I ran into an issue recently that made me curious about how other teams manage their deployment timelines. We needed to set up a new cloud environment—specifically an AWS VPC or Azure VNet—for a project. The compute setup went smoothly, but once we started addressing network connectivity, routing, firewall rules, and cross-region access, everything slowed down significantly. Even with some automation tools in place, getting everything fully connected and ready for production took much longer than I anticipated. For teams that handle large enterprise cloud environments, how long does it really take to deploy a new VPC or VNet? Are we talking a few days, or does it still take weeks once networking and security are considered?
5 Answers
Creating a landing zone can really speed up your deployment process. If you haven’t already, check out Microsoft's Cloud Adoption Framework to streamline your operations.
The overall timeline often hinges on how well your IP addressing was configured initially. I’ve seen cases where mismanaged VNETs took way longer to rebuild than expected—like needing two weeks instead of a projected few minutes just to align everything.

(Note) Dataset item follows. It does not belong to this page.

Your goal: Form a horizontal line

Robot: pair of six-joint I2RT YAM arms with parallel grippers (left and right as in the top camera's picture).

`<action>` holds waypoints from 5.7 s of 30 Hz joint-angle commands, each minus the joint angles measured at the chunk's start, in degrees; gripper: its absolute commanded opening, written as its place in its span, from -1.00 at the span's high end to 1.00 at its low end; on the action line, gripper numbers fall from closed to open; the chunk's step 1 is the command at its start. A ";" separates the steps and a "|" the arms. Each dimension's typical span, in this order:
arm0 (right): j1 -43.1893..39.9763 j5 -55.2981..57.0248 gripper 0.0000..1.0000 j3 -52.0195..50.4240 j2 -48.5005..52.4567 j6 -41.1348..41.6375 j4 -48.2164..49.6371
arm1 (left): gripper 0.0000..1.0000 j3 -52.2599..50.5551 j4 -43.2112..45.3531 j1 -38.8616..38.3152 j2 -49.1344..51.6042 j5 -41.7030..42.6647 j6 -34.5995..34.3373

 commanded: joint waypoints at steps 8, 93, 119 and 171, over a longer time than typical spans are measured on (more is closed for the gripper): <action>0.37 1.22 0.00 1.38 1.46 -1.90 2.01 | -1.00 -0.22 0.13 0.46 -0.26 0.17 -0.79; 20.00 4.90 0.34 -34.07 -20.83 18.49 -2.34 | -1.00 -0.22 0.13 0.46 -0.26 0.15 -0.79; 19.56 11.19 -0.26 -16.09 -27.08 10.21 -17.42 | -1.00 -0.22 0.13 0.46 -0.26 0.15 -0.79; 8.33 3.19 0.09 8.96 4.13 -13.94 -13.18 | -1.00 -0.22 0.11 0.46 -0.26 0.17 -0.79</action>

For us, it takes about 20 minutes to run the DevOps pipeline that sets up the spoke. This connects to our hub using AWS or Azure services like VNet peering or transit gateways. The trickier part is managing PR commits for the parameters of the new spoke and navigating change control, which can take several days if we're lucky.
Without knowing the specifics of your setup, it’s tough to give an exact time frame. I usually build in AWS with Terraform, and it's pretty quick on my end, but your experience may differ based on various factors.
It really varies. Sometimes it can take a month just to get approvals for IP ranges and firewall requests, especially in larger environments.

That sounds useful! I'll definitely look into it.